Mi intención es fugarme. El esclavo Virto hizo la confidencia a su mejor amigo. Yo, que no nací para esclavizarme ni a una divinidad ni a una idea ni a un poder ni a un explotador he decidido arriesgarme. Cualquier destino, aun jugándome el todo por el todo con la fatalidad, antes que el de ir mermando el cuerpo y destrozando la vida en este lóbrego lugar y bajo estos tiranos. Llévame contigo, bien sabes que mi aguante ha tocado techo, replicó Tertius. Aunque me consideres una posible rémora, pues mi salud me tiene con escasas fuerzas, te acompañaré. Te serviré de cebo si nos persiguen. Haré de centinela en nuestros reposos. Me abandonaré por el camino si voy a suponer peligro para ti. Si debo perecer que sea en una apuesta libre. Si llegamos a otro territorio donde nos admitan a pesar de nuestra procedencia, lo celebraremos. Virto no se esperaba la petición de su compañero de penurias. Dudó un instante pero consideró enseguida que Tertius merecía una oportunidad, ya que la vida le había negado casi todas. Creo haber encontrado el hueco por donde escapar.

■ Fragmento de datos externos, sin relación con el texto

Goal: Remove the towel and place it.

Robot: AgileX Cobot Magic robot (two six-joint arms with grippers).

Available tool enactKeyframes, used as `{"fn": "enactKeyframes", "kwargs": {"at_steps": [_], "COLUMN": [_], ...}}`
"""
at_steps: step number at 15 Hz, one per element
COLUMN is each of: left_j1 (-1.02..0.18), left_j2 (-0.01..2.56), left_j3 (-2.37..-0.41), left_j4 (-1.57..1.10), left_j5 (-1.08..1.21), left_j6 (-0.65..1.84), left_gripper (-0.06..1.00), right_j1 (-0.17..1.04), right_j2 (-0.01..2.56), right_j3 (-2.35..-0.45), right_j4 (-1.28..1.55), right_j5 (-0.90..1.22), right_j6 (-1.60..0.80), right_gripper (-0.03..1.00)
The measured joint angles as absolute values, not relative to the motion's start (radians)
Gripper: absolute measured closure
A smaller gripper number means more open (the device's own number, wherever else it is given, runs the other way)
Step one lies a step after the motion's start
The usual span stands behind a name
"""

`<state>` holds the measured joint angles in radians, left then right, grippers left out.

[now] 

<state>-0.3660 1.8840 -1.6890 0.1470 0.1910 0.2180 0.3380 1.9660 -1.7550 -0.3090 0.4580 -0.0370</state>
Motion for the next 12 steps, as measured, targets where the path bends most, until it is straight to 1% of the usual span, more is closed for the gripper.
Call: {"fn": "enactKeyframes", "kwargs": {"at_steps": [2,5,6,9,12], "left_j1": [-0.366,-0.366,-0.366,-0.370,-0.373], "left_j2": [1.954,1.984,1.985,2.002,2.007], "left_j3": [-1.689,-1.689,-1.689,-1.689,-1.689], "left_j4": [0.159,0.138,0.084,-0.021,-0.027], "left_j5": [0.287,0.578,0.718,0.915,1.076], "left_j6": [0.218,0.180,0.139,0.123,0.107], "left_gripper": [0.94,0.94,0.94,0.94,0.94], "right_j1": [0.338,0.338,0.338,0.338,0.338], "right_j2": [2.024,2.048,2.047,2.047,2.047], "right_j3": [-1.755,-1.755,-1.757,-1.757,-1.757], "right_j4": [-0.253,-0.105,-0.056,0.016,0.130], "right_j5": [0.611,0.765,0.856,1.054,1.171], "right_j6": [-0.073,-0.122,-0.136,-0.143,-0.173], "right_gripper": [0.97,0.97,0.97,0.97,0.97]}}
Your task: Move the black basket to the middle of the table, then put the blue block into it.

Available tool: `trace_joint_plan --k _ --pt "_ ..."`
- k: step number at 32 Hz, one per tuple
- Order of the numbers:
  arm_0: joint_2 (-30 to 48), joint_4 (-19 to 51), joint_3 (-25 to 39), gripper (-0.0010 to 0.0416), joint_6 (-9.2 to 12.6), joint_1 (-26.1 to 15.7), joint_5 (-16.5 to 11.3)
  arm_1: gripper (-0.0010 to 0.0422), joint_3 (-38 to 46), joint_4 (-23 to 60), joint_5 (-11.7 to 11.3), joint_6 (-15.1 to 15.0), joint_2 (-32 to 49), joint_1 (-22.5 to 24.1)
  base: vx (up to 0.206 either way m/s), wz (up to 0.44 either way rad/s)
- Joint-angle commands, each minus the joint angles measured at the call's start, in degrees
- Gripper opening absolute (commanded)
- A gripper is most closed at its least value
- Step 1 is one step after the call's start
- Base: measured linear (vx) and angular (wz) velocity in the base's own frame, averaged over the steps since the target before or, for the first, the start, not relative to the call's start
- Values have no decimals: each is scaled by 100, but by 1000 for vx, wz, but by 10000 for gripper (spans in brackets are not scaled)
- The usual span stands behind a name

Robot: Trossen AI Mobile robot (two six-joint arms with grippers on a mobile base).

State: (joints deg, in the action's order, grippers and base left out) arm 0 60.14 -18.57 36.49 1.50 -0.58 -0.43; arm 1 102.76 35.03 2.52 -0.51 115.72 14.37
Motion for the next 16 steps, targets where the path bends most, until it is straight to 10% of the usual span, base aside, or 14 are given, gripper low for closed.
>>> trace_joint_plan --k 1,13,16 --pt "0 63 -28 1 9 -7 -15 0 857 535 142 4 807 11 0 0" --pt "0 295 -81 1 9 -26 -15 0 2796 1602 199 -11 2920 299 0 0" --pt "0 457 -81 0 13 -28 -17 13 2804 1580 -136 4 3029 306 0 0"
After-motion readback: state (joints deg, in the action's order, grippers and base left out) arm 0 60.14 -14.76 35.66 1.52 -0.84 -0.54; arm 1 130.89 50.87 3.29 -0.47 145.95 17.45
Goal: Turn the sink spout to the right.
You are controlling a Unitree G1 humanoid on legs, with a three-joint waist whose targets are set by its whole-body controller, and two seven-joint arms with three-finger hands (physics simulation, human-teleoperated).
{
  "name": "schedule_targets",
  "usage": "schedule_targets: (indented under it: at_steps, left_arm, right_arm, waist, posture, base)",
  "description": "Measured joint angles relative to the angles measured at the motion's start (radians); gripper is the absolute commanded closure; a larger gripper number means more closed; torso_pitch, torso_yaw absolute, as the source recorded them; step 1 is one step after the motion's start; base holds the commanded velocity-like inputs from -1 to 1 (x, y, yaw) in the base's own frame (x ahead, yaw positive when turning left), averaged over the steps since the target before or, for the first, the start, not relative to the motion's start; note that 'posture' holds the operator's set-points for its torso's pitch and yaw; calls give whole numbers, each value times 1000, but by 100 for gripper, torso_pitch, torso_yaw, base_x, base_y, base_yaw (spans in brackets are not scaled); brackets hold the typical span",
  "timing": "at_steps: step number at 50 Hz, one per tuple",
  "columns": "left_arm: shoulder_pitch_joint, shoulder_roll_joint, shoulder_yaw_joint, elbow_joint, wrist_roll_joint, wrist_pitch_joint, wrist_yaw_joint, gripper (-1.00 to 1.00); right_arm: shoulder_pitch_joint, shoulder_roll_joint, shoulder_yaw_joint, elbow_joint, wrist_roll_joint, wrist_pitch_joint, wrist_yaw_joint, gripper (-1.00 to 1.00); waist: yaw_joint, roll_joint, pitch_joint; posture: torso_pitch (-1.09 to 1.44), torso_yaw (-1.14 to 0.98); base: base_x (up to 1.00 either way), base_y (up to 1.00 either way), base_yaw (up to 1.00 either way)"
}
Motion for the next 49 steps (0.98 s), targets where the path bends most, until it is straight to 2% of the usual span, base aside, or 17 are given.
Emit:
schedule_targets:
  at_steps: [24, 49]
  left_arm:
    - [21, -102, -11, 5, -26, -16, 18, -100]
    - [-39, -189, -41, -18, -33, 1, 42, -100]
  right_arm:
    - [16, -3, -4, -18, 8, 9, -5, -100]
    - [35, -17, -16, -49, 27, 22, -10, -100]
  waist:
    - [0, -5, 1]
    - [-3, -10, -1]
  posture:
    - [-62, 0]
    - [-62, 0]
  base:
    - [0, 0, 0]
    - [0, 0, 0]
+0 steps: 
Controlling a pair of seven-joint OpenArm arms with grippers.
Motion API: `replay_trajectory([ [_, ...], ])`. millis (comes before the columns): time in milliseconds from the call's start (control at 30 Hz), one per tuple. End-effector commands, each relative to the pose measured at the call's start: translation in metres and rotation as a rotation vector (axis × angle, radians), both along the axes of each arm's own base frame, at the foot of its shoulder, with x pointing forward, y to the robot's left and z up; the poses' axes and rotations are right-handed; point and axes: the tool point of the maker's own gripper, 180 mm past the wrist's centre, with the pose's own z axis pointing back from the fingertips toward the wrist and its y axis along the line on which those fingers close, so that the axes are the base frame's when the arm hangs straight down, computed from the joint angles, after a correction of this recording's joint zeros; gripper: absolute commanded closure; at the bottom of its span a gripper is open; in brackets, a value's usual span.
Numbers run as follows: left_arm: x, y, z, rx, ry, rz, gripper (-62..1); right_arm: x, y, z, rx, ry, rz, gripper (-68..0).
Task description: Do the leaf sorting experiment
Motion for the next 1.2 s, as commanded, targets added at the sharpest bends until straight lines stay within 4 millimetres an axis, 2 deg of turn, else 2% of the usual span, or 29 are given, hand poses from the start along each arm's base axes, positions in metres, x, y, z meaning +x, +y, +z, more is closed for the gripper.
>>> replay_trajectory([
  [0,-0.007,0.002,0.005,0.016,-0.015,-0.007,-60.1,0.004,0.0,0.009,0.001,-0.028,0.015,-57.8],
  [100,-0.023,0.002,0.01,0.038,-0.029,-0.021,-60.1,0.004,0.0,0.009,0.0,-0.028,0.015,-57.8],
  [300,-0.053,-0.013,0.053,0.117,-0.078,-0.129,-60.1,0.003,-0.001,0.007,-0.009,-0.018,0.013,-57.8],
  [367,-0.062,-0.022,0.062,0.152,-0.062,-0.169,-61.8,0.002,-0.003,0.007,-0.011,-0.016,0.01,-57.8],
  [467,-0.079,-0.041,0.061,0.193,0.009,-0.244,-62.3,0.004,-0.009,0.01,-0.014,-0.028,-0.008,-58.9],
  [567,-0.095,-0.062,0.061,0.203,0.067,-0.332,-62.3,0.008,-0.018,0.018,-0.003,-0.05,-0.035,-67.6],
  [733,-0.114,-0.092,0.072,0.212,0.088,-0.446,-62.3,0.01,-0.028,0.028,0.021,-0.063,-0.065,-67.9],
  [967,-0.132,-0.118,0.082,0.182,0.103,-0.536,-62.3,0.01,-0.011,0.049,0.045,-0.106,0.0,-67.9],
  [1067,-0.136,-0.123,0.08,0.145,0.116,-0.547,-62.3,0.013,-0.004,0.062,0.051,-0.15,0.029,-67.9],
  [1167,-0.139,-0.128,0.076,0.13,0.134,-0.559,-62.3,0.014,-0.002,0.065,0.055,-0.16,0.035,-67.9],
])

Donde apenas hay control y aunque el lugar es escarpado y puedes quedar al descubierto es el camino más corto para salir de este infierno. Si aparece algún guardián no debemos dudar en hacer uso de nuestra fuerza. Si lanzan a los perros tras nosotros deberemos correr más que ellos o despistarlos con alguna treta. Si nos cortan el camino y nos vemos atrapados en el acantilado solo tendremos una salida, sumamente aventurada pero esperanzadora. Al océano no nos seguirán. Tercius le escuchó anhelante y a la vez temeroso. No me cuentes más, compañero. No quiero ver los riesgos sino apaciguar las ganas mientras llega el momento. Saldremos de esta. Por cierto, Virto, ¿sabes hacia dónde nos dirigiremos? Virto afirmó con la cabeza. No conozco demasiado este territorio, pero confía en mí. Por aquí hay gente que ha viajado con comerciantes de Oriente y me ha hablado de las vías terrestres y de las rutas marinas. Ahora piensa solo en escapar y librarnos de estos grilletes. Herreros que no son fieles a nuestros tiranos los hay por todas partes. Nativos que ayudan a los evadidos son frecuentes.    

Virto, despierta, nos toca el relevo. Despierta antes de que llegue el arreador. Vamos, que el oro no espera. Virto estira de mala manera los hombros y agita pesadamente la cabeza. ¿El oro?, dice abúlico con una voz aguardentosa y seca. El oro está bien en las entrañas de la tierra, Tercius. Los que no pueden esperar son nuestros amos. También son esclavos de su avidez, pero a nosotros nos toca lo peor. Tengo los tobillos hinchados y estos hierros se me clavan cada día más. Estabas profundamente dormido, Virto, ¿que soñabas? Virto sonríe con amargura a su compañero. Soñaba, dice, lo imposible.



* Grilletes de esclavos en las minas romanas de la península. Museo Arqueológico Nacional. Madrid.